TASK DIRECTIONS:
Transcribe exactly every line from the one containing "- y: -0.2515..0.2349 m" down to the final line of the listing below, including both, and leave out the rest.

AVAILABLE DATA Block Start

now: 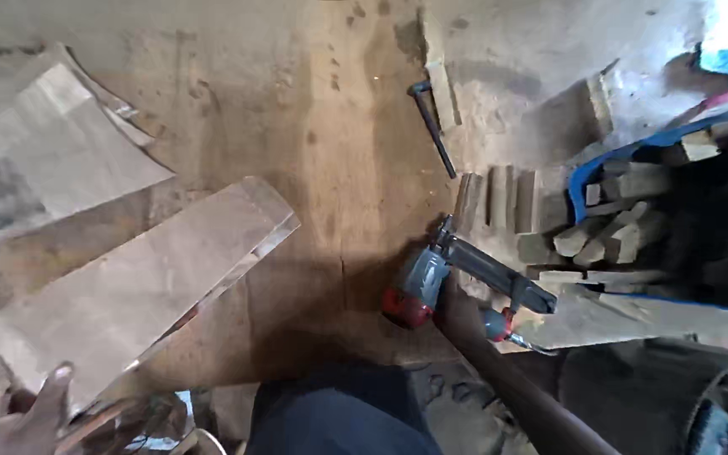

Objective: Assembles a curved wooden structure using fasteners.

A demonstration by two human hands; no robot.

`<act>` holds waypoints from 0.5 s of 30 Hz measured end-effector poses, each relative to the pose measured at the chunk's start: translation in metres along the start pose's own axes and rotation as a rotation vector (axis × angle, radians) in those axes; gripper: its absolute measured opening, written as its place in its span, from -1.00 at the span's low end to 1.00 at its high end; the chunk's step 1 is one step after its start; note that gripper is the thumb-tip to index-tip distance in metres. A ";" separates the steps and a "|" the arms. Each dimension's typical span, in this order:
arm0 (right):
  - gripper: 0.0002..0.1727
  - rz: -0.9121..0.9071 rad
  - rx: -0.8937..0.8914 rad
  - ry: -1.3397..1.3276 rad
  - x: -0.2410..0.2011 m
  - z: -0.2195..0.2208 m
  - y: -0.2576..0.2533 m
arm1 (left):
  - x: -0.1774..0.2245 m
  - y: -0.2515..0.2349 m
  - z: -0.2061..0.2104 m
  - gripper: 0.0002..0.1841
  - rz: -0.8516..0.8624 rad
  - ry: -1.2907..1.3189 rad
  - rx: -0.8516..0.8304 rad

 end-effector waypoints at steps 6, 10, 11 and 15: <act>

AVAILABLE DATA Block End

RESULT:
  - y: -0.2515..0.2349 m
  - z: -0.2061..0.2104 m
  - gripper: 0.0002..0.1841
  - rz: -0.8516..0.8624 rad
  - ry: -1.2907..1.3189 rad
  - rx: -0.8516..0.8304 rad

 end-effector waypoints at steps 6, 10, 11 and 15: <act>

The answer given above is complete as it stands.